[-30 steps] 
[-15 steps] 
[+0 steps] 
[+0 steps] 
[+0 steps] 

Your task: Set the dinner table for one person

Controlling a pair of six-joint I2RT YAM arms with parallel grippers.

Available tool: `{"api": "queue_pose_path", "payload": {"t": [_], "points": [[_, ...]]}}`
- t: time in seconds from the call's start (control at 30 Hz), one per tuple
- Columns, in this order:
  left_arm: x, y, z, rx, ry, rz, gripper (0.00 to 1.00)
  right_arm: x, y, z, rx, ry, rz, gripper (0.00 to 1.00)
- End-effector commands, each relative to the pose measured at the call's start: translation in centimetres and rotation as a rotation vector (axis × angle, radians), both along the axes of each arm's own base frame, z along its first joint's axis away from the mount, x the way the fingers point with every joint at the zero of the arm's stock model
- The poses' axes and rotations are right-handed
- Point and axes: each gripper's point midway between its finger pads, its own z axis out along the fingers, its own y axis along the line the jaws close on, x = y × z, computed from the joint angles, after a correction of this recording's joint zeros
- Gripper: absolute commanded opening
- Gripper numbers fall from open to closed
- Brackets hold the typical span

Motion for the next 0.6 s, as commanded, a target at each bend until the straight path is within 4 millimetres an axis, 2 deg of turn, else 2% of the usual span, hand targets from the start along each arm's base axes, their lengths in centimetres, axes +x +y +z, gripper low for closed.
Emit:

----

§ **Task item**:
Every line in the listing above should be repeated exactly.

§ **Answer to the problem**:
[-30 steps] 
[-15 steps] 
[+0 steps] 
[+0 steps] 
[+0 steps] 

Your task: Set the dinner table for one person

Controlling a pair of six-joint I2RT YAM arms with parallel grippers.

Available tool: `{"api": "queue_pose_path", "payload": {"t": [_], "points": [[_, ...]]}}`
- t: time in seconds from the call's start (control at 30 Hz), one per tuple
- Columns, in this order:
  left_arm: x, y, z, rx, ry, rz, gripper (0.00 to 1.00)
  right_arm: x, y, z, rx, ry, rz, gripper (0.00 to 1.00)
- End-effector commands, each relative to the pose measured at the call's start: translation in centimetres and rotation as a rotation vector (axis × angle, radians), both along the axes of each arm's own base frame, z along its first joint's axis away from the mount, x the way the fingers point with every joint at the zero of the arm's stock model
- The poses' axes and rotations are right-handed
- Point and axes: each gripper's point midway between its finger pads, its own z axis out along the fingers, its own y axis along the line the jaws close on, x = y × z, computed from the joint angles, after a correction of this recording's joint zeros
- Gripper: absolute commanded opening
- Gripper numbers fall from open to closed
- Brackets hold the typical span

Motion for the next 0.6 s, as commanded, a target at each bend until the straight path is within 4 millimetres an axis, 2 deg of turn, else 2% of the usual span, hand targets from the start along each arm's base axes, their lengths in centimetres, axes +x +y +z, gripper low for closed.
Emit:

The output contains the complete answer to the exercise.